Looking at Blue Beetle from its production, the DC installment arrives at a time when these blockbuster studios have felt more like CGI barbeques, which is thankfully not the case with this movie. From the incredible costume design for Jaime’s super suit, adding as many practical effects as possible, to visuals executed throughout the action scenes, the moments with Ted Kord’s Bug ship, to all the showdowns with Carapax, never feels like you are watching a video game, but instead the hard efforts of incredible production. Bobby Krlic’s composing gives the film actual themes that you remember, rather than simple background music that feel like it could be used for any movie.
Blue Beetle is a film for all audiences, but especially Latino, and even Brown viewers, and that is something that is echoed when Milagro says, “We’re invisible to people like that, Jaime. It’s like our superpower,” which is just one of many moments that pull the heartstrings in the story. On that note, the final causality in the film that breaks our hearts were the courageous sacrifice of Harvey Guillén as José Francisco Morales Rivera de la Cruz, who in the 11th hour sees that Victoria doesn’t care for humanity, as he becomes Jaime’s hero that saves his life.
Blue Beetle absolutely leaves you wanting more, and it is because of the principal characters that this story highlights. Sure, their post-credits scene teasing that Ted is still alive is a compelling bonus, but this ever became a film where you were only interested to see the post-credits scene to see how it sets up the next big interconnected universe movie. Blue Beetle also feels like a great taste of the new DC Universe that is coming, and it will be exciting to see where all of these phenomenal characters go in future stories.
Hopefully, if DC Studios and Warner Bros. are wise, they will give full reigns to Soto and Dunnet-Alcocer for future Blue Beetle installments, as this creative duo crafted a story that became one of 2023’s best superhero arcs, giving something fresh to the genre while also offering inclusivity in an industry that still has room for improvement when it comes to representing minorities. You feel from start to finish that this film was created to be something special, and not a repeat of other superhero arcs. Something that has been incredibly inspiring to see for Blue Beetle, aside from its incredible cast and creative team, is the drive of the fandom, as this film is coming out in the midst of not one, but two extremely important strikes for the Writers Guild of America and SAG-AFTRA, leaving multiple actors and Dunnet-Alcocer unable to promote this film. The Blue Beetle Battalion became a story for this film on the outside, and it is absolutely something that deserves the highest praise.

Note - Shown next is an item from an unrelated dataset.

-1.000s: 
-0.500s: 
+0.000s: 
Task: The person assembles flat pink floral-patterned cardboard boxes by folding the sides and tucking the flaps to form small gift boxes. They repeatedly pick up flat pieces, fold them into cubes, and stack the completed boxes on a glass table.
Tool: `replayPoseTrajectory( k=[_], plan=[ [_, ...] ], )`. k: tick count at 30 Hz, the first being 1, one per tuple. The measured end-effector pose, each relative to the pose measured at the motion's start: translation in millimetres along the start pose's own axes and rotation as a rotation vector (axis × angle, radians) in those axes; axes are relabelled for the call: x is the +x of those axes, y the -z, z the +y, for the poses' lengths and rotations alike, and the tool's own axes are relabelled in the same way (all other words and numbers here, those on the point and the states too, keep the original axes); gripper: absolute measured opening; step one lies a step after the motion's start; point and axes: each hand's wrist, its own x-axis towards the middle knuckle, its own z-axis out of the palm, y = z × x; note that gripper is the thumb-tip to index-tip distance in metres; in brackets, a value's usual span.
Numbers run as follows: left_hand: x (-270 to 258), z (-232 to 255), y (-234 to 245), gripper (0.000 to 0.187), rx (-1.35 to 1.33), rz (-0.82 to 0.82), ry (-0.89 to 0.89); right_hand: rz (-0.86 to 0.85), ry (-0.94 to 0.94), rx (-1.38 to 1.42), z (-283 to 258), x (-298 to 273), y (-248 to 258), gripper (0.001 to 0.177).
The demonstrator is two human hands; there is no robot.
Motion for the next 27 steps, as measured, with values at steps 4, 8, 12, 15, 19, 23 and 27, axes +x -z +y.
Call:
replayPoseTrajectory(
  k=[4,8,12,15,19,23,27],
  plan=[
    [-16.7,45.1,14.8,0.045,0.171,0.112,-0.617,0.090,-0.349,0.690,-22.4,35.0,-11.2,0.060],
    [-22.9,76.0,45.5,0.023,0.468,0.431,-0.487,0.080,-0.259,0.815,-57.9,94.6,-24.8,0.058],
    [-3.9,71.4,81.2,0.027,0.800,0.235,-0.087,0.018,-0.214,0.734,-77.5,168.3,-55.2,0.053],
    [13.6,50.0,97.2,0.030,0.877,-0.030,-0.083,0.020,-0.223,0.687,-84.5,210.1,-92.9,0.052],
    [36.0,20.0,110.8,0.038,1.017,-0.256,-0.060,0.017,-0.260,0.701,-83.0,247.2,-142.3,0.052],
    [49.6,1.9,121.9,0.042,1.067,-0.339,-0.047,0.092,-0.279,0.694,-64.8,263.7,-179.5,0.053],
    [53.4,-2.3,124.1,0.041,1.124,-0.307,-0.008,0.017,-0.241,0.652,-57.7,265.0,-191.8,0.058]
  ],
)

Blue Beetle serves as a reminder that heroism comes in different shapes and forms from any culture and that no matter what forces are telling you that you can’t be one: you can absolutely be your own hero.
Rating: 5 out of 5.
Blue Beetle, starring Xolo Maridueña as Jaime Reyes / Blue Beetle, Bruna Marquezine as Jenny Kord, Susan Sarandon as Victoria Kord, Belissa Escobedo as Milagro Reyes, George Lopez as Rudy Reyes, Raoul Max Trujillo as Ignacio Carapax / OMAC, Adriana Barraza as Nana, Damián Alcázar as Alberto Reyes, Elpidia Carrillo as Rocio Reyes, Harvey Guillén as José Francisco Morales Rivera de la Cruz and Becky G as the voice of Khaji-Da, is now playing in theaters.